Herpes simplex virus (HSV) terminase is an essential component of the molecular motor that translocates DNA through the portal vertex in the capsid during DNA packaging. The HSV terminase is believed to consist of the U(L)15, U(L)28, and U(L)33 gene products (pU(L)15, pU(L)28, and pU(L)33, respectively), whereas the HSV type I portal vertex is encoded by U(L)6. Immunoprecipitation reactions revealed that pU(L)15, pU(L)28 and pU(L)33 interact in cytoplasmic and nuclear lysates. Deletion of a canonical nuclear localization signal (NLS) from pU(L)15 generated a dominant-negative protein that, when expressed in an engineered cell line, decreased the replication of wild-type virus up to 80-fold. When engineered into the genome of recombinant HSV, this mutation did not interfere with the coimmunoprecipitation of pU(L)15, pU(L)28, and pU(L)33 from cytoplasmic lysates of infected cells but prevented viral replication, most nuclear import of both pU(L)15 and pU(L)28, and coimmunoprecipitation of pU(L)15, pU(L)28, and pU(L)33 from nuclear lysates. When the pU(L)15/pU(L)28 interaction was reduced in infected cells by the truncation of the C terminus of pU(L)28, pU(L)28 remained in the cytoplasm.
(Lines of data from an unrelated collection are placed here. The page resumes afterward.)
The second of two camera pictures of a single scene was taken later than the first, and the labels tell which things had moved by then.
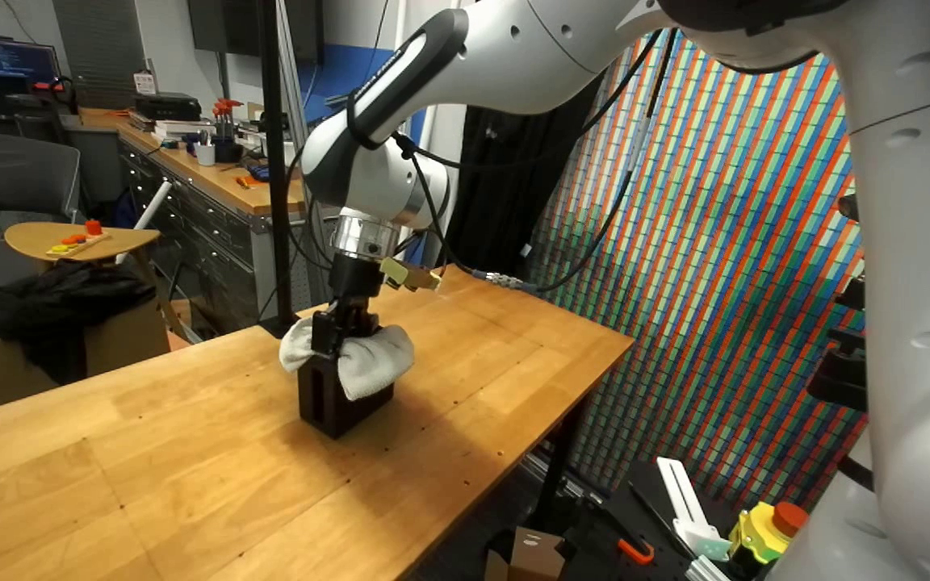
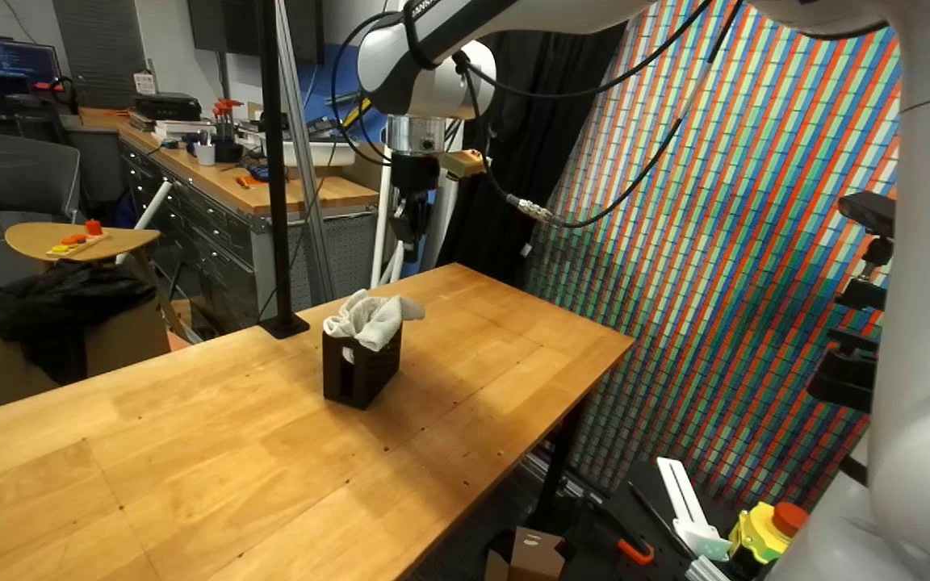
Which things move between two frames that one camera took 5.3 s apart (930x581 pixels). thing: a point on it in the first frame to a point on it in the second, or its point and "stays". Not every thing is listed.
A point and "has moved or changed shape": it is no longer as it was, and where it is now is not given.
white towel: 366,362 has moved or changed shape
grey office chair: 21,173 stays
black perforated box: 327,406 to 355,374
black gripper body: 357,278 to 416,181
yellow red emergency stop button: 771,527 stays
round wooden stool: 69,240 stays
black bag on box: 53,310 stays
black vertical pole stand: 277,118 stays
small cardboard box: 535,556 stays
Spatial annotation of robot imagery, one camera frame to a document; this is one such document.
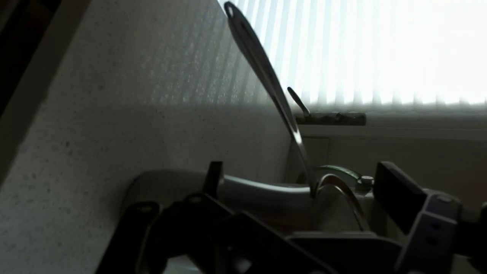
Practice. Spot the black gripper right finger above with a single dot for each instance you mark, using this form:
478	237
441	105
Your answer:
435	223

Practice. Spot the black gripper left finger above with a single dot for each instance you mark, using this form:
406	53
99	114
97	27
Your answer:
170	213

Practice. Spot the metal tea strainer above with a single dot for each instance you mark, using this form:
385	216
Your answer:
274	96

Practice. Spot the steel cocktail mixer cup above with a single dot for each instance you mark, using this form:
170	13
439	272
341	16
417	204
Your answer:
284	205

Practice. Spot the window blind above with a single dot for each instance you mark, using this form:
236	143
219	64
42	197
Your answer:
376	51

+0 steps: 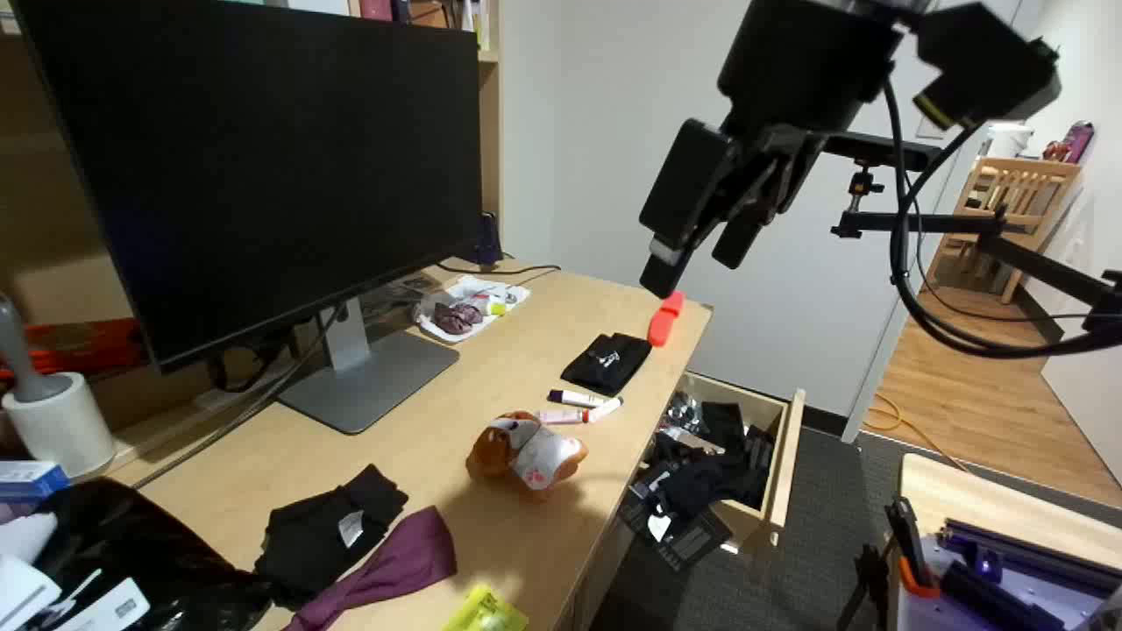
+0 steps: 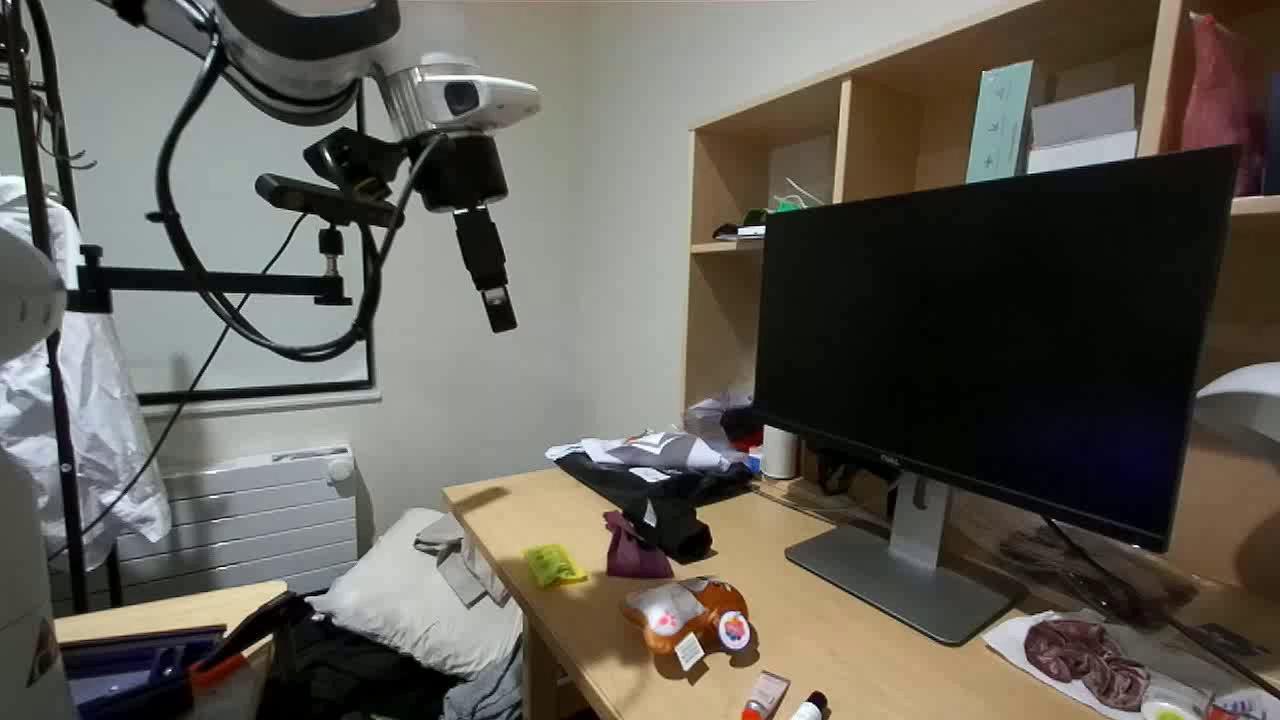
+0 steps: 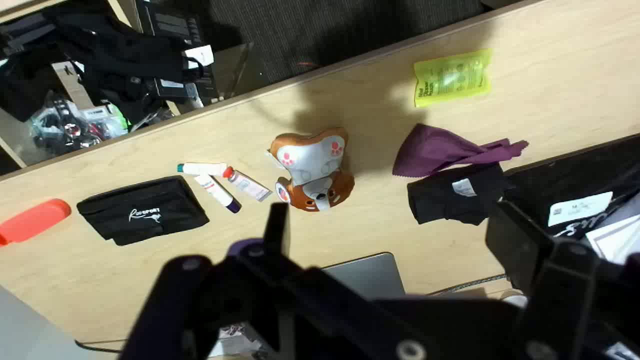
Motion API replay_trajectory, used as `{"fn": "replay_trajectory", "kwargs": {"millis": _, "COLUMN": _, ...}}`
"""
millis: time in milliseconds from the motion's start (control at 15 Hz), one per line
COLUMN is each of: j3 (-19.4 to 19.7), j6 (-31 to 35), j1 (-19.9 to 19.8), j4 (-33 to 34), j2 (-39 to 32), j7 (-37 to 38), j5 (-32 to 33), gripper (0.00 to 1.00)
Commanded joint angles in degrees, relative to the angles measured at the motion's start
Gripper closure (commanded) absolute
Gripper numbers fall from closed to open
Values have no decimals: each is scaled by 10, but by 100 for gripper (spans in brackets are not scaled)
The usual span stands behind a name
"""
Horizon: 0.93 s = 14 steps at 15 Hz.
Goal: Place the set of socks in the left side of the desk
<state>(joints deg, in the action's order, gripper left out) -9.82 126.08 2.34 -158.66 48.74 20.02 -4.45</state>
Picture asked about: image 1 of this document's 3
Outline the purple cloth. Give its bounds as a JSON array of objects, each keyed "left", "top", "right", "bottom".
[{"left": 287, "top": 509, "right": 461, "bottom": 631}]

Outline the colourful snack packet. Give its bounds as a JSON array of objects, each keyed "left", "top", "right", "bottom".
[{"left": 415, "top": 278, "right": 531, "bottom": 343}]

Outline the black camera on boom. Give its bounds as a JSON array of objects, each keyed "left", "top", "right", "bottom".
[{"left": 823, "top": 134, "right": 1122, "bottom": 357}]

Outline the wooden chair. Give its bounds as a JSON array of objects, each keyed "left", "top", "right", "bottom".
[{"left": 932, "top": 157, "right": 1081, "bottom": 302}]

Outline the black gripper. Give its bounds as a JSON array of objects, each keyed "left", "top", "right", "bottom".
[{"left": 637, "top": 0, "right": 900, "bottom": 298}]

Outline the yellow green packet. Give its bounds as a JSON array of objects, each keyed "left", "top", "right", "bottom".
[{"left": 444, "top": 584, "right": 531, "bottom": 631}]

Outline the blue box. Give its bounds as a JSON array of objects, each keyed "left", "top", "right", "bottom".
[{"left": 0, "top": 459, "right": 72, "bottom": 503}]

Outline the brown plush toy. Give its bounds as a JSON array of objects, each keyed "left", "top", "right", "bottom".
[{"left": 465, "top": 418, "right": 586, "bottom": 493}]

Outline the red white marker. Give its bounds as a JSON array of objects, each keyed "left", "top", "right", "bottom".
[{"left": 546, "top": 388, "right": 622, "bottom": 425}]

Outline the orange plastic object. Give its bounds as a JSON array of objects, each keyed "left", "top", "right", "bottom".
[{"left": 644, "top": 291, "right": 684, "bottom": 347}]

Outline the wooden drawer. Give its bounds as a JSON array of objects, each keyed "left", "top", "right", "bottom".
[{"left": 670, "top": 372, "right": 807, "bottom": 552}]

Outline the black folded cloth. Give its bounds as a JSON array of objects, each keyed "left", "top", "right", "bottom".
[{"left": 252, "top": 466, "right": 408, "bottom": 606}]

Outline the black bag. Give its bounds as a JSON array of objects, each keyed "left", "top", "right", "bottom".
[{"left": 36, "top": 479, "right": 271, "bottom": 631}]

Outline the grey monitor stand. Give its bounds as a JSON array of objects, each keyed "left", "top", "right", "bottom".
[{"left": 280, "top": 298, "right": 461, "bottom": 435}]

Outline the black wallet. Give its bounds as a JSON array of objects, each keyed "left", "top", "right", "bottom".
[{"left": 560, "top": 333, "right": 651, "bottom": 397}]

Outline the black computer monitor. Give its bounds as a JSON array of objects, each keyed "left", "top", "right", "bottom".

Whether putative terminase components localized in the nucleus or cytoplasm, pU(L)6 localized in infected cell nuclei, as viewed by indirect immunofluorescence. The finding that the portal and terminase do eventually interact was supported by the observation that pU(L)6 coimmunoprecipitated strongly with pU(L)15 and weakly with pU(L)28 from extracts of infected cells in 1.0 M NaCl. These data are consistent with the hypothesis that the pU(L)15/pU(L)28/pU(L)33 complex forms in the cytoplasm and that an NLS in pU(L)15 is used to import the complex into the nucleus where at least pU(L)15 and pU(L)28 interact with the portal to mediate DNA packaging.